Carry over every entry exactly as written, though not the pictures it contains.

· · · ·

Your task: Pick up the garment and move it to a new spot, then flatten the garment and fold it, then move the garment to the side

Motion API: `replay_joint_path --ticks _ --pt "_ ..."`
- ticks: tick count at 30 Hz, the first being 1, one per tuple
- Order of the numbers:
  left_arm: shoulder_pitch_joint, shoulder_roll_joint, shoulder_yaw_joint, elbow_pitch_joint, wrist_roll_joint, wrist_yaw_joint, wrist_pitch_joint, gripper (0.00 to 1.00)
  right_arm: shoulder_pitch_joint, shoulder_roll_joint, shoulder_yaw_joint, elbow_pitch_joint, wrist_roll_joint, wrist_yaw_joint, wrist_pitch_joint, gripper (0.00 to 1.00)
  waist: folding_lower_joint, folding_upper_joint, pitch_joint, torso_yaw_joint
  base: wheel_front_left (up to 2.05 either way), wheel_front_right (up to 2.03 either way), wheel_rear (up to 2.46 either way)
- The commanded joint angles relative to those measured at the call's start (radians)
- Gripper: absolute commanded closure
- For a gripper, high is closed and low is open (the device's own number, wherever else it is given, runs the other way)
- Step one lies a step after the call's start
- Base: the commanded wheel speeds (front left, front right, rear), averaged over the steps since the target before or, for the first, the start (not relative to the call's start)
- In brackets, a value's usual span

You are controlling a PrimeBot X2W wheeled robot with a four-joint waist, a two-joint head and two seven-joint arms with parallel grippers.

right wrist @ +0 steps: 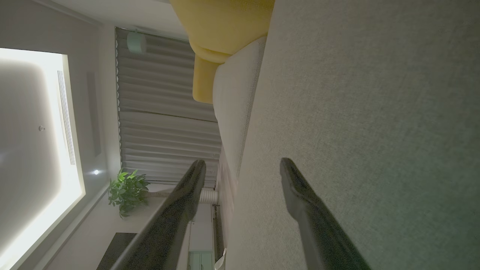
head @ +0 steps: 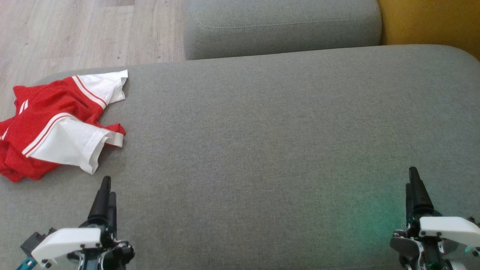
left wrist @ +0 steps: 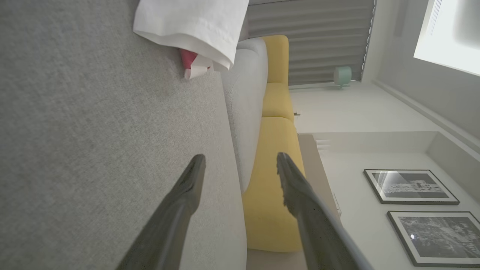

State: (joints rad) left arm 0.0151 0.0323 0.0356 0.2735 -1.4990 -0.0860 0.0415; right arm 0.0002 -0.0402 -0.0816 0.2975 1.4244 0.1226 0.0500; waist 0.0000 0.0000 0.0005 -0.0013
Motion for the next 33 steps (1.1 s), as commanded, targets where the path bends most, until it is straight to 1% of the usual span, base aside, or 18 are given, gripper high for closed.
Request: replay_joint_path --ticks 1,9,10,11,18,33 --pt "-0.032 0.015 -0.003 -0.042 0.022 0.007 -0.007 0.0 -0.03 -0.013 0.008 -0.043 -0.028 0.002 -0.011 0.0 0.0 0.0 0.0 0.0 0.0 0.0 0.0" --pt "-0.024 0.033 -0.029 -0.052 0.122 0.035 -0.03 0.0 -0.028 -0.017 0.032 -0.066 -0.181 0.002 -0.036 0.0 0.0 0.0 -0.002 0.0 0.0 0.0 0.0" --pt "-0.022 0.04 -0.037 -0.054 0.147 0.043 -0.036 0.0 -0.028 -0.018 0.038 -0.071 -0.218 0.002 -0.042 0.0 0.0 0.0 -0.003 0.001 0.0 0.0 0.0" --pt "-0.022 0.04 -0.037 -0.054 0.147 0.043 -0.036 0.0 -0.028 -0.018 0.038 -0.071 -0.218 0.002 -0.042 0.0 0.0 0.0 -0.003 0.001 0.0 0.0 0.0" --pt "-0.017 0.064 -0.06 -0.065 0.235 0.074 -0.055 0.0 -0.027 -0.021 0.055 -0.083 -0.342 0.003 -0.063 0.0 0.0 0.0 -0.004 0.002 0.0 0.0 0.0" --pt "-0.008 0.115 -0.114 -0.085 0.428 0.14 -0.099 0.0 -0.023 -0.029 0.095 -0.11 -0.563 0.004 -0.107 0.0 0.0 0.0 -0.006 0.001 0.0 0.0 0.0"
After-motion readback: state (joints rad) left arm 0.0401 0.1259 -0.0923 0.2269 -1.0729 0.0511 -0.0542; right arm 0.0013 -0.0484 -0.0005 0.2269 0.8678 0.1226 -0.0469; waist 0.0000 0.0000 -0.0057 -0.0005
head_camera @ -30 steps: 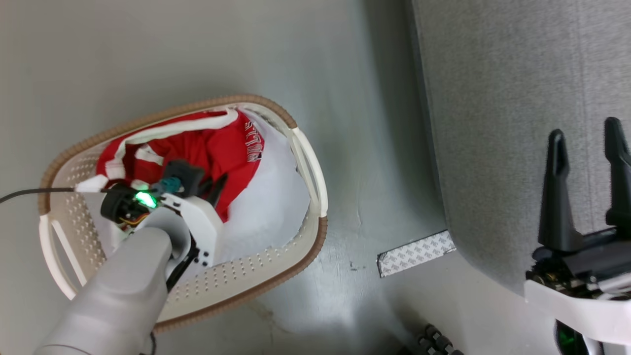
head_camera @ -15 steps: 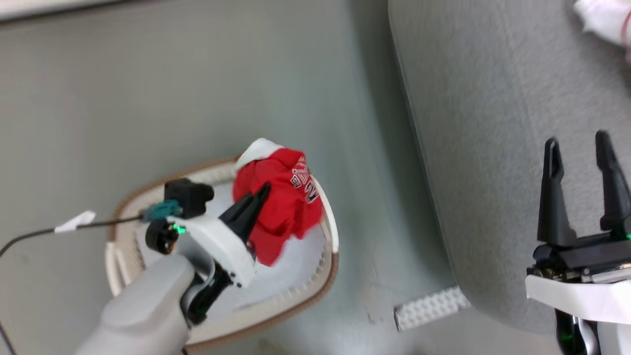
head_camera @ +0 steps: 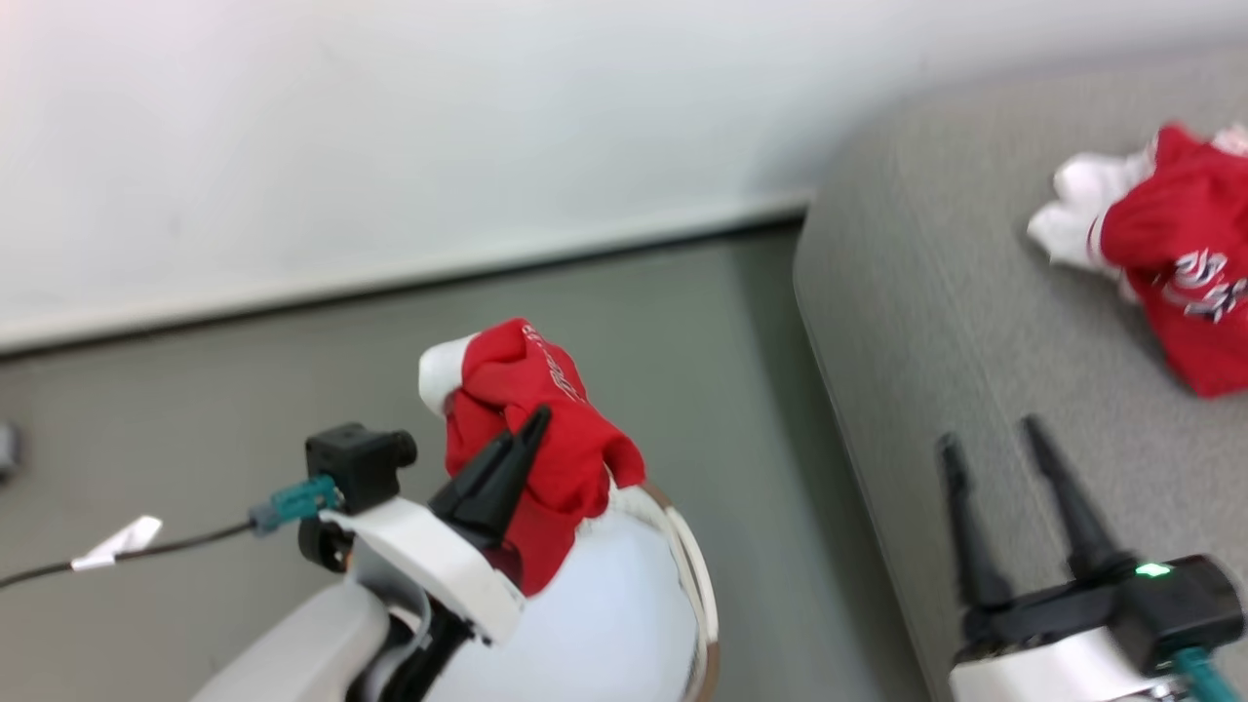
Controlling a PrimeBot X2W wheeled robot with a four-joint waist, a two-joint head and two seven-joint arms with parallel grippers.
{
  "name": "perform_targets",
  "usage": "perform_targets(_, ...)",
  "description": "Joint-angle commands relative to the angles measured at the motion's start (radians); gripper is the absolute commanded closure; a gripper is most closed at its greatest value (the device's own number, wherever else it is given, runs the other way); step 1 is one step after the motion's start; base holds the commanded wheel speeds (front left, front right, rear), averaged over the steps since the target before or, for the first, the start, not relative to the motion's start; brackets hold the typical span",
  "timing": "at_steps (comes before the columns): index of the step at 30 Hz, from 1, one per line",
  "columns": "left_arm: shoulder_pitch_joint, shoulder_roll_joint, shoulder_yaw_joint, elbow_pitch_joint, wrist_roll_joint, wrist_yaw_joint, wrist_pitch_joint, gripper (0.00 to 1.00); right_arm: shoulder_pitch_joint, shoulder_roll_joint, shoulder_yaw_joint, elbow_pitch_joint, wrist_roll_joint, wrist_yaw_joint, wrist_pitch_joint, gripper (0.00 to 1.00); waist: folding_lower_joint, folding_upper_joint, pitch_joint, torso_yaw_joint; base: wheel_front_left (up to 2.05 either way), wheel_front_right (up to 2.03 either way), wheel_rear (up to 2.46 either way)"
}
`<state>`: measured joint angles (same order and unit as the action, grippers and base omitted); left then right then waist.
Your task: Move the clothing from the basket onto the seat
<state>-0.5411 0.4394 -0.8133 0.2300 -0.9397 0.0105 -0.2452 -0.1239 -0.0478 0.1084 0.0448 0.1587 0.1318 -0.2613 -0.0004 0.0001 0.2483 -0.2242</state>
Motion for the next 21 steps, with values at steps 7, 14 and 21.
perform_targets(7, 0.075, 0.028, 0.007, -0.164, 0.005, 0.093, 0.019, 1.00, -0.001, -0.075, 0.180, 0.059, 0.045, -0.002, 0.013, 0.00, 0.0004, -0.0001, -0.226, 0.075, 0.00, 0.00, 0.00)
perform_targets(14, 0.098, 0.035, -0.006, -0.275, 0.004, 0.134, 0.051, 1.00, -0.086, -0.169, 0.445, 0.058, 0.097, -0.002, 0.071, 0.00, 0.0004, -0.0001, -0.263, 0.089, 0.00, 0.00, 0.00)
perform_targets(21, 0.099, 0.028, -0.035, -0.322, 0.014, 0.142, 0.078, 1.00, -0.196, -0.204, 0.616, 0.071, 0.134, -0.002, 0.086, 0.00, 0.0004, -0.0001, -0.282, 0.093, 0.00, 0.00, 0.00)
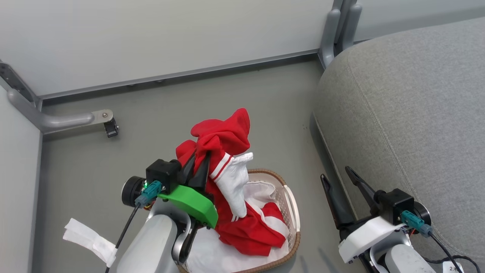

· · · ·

Result:
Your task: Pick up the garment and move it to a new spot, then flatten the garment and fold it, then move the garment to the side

Motion API: `replay_joint_path --ticks _ --pt "_ ..."`
- ticks: tick count at 30 Hz, the first being 1, one per tuple
- Order of the numbers:
  left_arm: shoulder_pitch_joint, shoulder_roll_joint, shoulder_yaw_joint, elbow_pitch_joint, wrist_roll_joint, wrist_yaw_joint, wrist_pitch_joint, gripper (0.00 to 1.00)
  right_arm: shoulder_pitch_joint, shoulder_roll_joint, shoulder_yaw_joint, elbow_pitch_joint, wrist_roll_joint, wrist_yaw_joint, wrist_pitch_joint, gripper (0.00 to 1.00)
  waist: folding_lower_joint, folding_upper_joint, pitch_joint, torso_yaw_joint
  base: wheel_front_left (up to 2.05 either way), wheel_front_right (up to 2.03 either way), wheel_rear (up to 2.46 either way)
- The commanded joint angles relative to those measured at the call's start (radians)
- Gripper: absolute commanded closure
- For a gripper, high is closed and low is open (the device's own number, wherever else it is given, runs the other way)
- Step one lies a step after the call's start
- Base: the commanded wheel speeds (front left, front right, rear), averaged over the steps since the target before or, for the first, the start (not relative to the call's start)
- In brackets, a value's usual span

You are controlling a PrimeBot X2W wheeled robot with a four-joint waist, a two-joint head and two seven-joint arms with parallel grippers.

right wrist @ +0 steps: 
head @ +0 steps: 
left wrist @ +0 steps: 

State: (joints rad) left arm 0.0151 0.0323 0.0356 0.2735 -1.4990 -0.0860 0.0415; right arm 0.0002 -0.0402 -0.0816 0.2975 1.4244 0.1226 0.0500; waist 0.0000 0.0000 0.0005 -0.0013
Motion for the next 33 steps (1.1 s), as commanded, targets where the path bends most, until it is straight to 1% of the usual span, base aside, or 18 are given, gripper high for closed.
Request: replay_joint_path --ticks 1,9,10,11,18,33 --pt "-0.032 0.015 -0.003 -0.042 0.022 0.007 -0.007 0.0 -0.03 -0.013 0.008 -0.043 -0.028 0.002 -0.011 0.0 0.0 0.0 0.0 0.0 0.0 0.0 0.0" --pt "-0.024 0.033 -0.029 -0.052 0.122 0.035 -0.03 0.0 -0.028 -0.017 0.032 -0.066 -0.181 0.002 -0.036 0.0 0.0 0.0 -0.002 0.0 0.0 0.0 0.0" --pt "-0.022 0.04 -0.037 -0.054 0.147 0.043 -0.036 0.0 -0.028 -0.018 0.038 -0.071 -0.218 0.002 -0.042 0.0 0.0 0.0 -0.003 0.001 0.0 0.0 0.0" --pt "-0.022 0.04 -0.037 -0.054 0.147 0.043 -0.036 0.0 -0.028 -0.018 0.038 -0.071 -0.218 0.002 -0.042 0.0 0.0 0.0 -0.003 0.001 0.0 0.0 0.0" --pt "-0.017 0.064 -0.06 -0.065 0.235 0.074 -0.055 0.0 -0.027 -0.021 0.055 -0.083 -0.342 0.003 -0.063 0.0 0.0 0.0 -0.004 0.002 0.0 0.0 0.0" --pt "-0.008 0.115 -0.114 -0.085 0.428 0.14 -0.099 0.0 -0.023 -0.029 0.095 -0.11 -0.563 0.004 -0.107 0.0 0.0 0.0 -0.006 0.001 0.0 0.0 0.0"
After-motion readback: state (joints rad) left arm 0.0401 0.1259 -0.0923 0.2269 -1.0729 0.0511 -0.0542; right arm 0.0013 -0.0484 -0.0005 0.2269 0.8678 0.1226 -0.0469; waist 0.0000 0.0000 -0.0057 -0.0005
head_camera @ -30 steps: 
head_camera @ -15 steps: 
head_camera @ +0 steps: 
Controlling a PrimeBot X2W wheeled robot with a four-joint waist, a two-joint head and two seven-joint arms with parallel grippers.
{
  "name": "perform_targets",
  "usage": "perform_targets(_, ...)",
  "description": "Joint-angle commands relative to the angles measured at the motion's start (radians); gripper is the absolute commanded closure; a gripper is most closed at its greatest value (the device's own number, wherever else it is given, runs the other way); step 1 is one step after the motion's start; base holds the commanded wheel speeds (front left, front right, rear), averaged over the steps since the target before or, for the first, the start, not relative to the motion's start; brackets hold the typical span",
  "timing": "at_steps (comes before the columns): index of the step at 30 Hz, from 1, one per line",
  "columns": "left_arm: shoulder_pitch_joint, shoulder_roll_joint, shoulder_yaw_joint, elbow_pitch_joint, wrist_roll_joint, wrist_yaw_joint, wrist_pitch_joint, gripper (0.00 to 1.00); right_arm: shoulder_pitch_joint, shoulder_roll_joint, shoulder_yaw_joint, elbow_pitch_joint, wrist_roll_joint, wrist_yaw_joint, wrist_pitch_joint, gripper (0.00 to 1.00); waist: folding_lower_joint, folding_upper_joint, pitch_joint, torso_yaw_joint; base: wheel_front_left (up to 2.05 either way), wheel_front_right (up to 2.03 either way), wheel_rear (up to 2.46 either way)"
}
`<state>`: measured joint angles (same order and unit as the action, grippers and base omitted); left then right then waist.
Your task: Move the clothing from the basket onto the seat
<state>-0.5411 0.4394 -0.8133 0.2300 -0.9397 0.0105 -0.2452 -0.1239 -0.0478 0.1084 0.0448 0.1587 0.1318 -0.2613 -0.0004 0.0001 0.2483 -0.2242</state>
Motion for the next 21 steps, with values at steps 7, 14 and 21.
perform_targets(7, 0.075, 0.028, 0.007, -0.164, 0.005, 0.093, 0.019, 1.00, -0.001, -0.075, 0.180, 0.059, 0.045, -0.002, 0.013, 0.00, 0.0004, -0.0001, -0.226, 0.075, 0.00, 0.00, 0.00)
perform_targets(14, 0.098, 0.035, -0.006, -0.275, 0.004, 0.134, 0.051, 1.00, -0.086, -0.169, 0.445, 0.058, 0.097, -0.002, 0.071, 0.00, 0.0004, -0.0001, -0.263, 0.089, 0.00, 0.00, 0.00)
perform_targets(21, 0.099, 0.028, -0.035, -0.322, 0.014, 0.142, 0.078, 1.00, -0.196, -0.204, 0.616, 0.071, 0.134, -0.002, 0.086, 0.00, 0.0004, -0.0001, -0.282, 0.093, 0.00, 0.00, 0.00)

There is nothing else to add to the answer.